According to the Ancient Calendar, Spring is considered the first season of the year - the beginning of another cycle which brings with it a sense of renewal and creativity. Spring is also the time when everything lightens up – the weight of our clothing, the type of food we eat and the type of drinks we drink. So, as we ditch the clothes and change up our dishes, we also lighten our palates with some fresh and fragrant drops.

Think crisp, refreshing white wines —lighter, fruit and acid-driven dry or slightly off-dry whites served well chilled. These are wines that are compatible with salads, shellfish, seafood, pasta, fresh cheese, antipasto and white meats.

With the warmer weather, you may well be thinking of shelving your reds… Don’t!
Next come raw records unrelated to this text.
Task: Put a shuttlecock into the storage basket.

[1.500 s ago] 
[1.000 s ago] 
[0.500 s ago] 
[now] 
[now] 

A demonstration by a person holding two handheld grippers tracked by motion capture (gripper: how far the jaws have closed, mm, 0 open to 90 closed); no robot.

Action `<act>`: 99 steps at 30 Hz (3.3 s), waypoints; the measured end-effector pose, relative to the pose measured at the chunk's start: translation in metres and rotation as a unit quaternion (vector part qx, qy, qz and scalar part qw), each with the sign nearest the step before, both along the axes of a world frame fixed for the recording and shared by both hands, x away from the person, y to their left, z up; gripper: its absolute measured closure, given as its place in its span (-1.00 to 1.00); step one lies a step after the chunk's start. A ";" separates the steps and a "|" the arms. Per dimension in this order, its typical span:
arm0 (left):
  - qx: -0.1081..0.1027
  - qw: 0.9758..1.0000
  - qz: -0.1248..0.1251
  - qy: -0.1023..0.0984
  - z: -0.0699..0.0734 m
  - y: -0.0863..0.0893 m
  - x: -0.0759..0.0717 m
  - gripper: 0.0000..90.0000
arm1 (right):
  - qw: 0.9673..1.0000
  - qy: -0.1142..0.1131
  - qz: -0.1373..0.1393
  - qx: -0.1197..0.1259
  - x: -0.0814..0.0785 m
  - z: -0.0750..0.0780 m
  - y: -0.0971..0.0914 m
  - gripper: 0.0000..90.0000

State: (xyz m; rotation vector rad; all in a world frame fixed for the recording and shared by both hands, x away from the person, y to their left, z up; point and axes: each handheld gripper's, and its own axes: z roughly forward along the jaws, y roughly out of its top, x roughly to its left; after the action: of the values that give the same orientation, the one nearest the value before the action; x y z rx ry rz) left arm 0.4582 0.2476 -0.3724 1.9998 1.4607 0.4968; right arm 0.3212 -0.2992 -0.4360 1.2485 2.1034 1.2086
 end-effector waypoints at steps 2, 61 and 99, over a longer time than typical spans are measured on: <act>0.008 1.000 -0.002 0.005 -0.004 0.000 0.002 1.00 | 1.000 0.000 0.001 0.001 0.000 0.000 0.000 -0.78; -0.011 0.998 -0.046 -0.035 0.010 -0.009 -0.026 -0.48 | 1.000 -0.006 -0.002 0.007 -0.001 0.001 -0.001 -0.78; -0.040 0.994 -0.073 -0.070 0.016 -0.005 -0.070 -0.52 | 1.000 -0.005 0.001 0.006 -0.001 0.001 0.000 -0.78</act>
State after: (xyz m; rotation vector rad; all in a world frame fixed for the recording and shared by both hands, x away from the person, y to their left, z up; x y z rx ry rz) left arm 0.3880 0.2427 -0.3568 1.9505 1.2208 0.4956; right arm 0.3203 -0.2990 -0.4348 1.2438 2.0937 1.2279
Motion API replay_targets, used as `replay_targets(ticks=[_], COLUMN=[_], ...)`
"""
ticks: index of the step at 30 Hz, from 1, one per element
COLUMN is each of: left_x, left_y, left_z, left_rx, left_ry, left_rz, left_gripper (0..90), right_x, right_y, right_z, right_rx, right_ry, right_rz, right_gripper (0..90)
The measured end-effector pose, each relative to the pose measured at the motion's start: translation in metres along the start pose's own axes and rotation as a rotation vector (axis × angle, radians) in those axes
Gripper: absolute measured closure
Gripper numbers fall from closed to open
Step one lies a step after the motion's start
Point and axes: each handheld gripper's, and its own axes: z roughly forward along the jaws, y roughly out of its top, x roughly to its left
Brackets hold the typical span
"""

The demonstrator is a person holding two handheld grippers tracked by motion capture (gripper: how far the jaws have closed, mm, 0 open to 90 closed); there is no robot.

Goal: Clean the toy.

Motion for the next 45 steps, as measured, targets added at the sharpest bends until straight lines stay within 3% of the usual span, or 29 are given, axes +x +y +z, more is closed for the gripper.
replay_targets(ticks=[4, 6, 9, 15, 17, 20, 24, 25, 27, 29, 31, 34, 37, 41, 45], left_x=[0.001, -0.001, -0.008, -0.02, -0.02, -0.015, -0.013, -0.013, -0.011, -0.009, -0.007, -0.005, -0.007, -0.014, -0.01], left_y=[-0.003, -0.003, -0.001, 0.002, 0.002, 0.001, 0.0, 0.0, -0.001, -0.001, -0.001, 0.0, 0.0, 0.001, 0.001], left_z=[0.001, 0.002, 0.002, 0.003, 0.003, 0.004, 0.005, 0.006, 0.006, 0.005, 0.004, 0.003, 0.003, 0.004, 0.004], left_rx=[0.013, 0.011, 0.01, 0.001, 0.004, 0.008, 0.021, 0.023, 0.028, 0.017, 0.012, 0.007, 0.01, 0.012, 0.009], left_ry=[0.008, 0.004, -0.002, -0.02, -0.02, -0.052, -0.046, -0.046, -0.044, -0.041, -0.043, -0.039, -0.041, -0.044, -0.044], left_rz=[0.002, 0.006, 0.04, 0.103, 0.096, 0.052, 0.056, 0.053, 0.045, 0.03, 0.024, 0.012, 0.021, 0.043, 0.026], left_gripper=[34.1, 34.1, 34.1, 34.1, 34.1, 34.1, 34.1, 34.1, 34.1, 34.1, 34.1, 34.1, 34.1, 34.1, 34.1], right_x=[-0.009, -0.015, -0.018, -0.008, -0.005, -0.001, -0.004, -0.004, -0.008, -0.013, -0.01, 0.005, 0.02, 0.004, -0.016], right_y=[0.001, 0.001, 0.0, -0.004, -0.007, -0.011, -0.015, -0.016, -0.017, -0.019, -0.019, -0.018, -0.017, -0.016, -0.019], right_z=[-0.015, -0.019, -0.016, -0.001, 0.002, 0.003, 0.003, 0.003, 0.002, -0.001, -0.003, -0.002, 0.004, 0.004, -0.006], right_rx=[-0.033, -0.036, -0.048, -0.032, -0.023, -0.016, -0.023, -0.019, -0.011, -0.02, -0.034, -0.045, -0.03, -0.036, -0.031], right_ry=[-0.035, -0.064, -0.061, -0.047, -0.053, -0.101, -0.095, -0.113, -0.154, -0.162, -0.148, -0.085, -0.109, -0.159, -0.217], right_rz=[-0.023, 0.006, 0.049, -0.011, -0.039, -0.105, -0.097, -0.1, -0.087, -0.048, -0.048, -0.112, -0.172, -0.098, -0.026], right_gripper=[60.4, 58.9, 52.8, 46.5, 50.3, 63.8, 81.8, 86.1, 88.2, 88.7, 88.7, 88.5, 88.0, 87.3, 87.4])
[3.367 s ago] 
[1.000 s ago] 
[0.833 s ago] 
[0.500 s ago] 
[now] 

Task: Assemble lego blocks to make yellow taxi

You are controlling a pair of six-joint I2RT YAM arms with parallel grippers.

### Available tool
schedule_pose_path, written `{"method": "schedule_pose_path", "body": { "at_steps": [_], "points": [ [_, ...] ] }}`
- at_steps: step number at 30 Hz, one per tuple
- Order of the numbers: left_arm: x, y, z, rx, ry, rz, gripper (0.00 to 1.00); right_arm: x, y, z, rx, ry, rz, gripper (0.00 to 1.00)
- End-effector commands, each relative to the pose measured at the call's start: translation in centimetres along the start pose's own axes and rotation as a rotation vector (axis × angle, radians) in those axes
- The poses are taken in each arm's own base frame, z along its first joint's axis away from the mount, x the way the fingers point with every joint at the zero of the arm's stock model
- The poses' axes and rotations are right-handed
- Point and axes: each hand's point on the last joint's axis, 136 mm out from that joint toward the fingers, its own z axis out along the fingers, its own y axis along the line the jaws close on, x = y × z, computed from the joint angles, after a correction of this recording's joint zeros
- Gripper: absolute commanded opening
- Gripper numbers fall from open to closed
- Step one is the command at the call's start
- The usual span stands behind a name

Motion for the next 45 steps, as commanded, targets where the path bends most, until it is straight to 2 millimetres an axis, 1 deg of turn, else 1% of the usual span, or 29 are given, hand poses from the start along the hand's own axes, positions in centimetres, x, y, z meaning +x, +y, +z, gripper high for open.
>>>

Many red wines have qualities that work well in the warmer weather, lighter, with lower alcohol levels, higher acidity and subtle tannins. Chilled red wines can be excellent on a sunny day. Many Australian Pinot Noirs can be lightly chilled without losing personality and character, and grapes such as Sangiovese and Grenache that originated in Mediterranean climates, are just perfect for drinking in warmer weather.

To help you reach for the perfect bottle every time, we’ve compiled a selection of wines to get you through the season.

Sauvignon Blanc, with its crisp, herbal edge and refreshing acidity, earns a thumbs up from many wine drinkers, but there are so many other great spring wines from which to choose.

With or without food, Hunter Valley Semillon is the wine to drink this spring. Naturally low in alcohol and almost devoid of residual sugar, Hunter Semillon is the ideal partner for the season's lighter fish and seafood meals. When young, it's great with fresh oysters, cooked prawns and white-fleshed fish. With some age, it is wonderful when served with smoked trout or salmon, roast chicken, lobster with burnt butter and other flavoursome dishes.

With its fresh, tropical fruit characters, un-oaked style, and sheer drinkability, Australian Verdelho is very much the crowd-pleaser and perfect when served with spicy Asian cuisines including Thai, Vietnamese and Malaysian dishes, or simply enjoyed on its own on a warm day. While it is widely grown throughout Australia, the Hunter Valley consistently produce some of the best examples of this variety.

Chardonnay – the diva of differences. To beat the warm weather, choose an unoaked Chardonnay without the dense, buttery texture of malolactic fermentation. It’s a simple and effective way to compete with the higher temperatures and superb with shellfish such as crab and prawns, grilled fish, chicken dishes, pasta and risotto.

As a tangy, dry white wine that is perfectly light and fresh with fruity flavours such as pear, apple and melon, Pinot Gris is a warmer weather wine through and through and can be paired with a variety of food with ease.

A glass of Sparkling Wine is always appropriate, regardless of the time of year (or time of day). But with the arrival of Spring, a glass of bubbly feels almost mandatory. The wine’s temperature and the bubbles themselves make it a refreshing, cooling beverage, and its high acidity makes it ideally suited to lighter foods such as ham, salads, chilled soups and a variety of seafood.

Rosé is undeniably the first choice for many wine lovers when the weather starts to warm up, and it can be found everywhere - especially when seafood such as tuna or swordfish is on the menu. This wine is also the perfect partner to barbecued prawns, Moreton Bay bugs and eggplant skewers.

Pinot Noir is, without a doubt, the first go-to red wine on a warm day and superb with duck, mushrooms, cured meats and charcuterie as well as seafood.

Easy drinking, fresh and vibrant, Grenache is one of the more seasonable varieties and is very trendy at the moment. Best served with wood-fired pizza, olives and warm nights, Grenache is a wine very much reflective of the Mediterranean climate in which it originates.

This Spring, make sure you try something new – a variety you have never tried before. No matter where you are or what you are doing, with good wine, good food and in the company of good friends - you just can’t go wrong.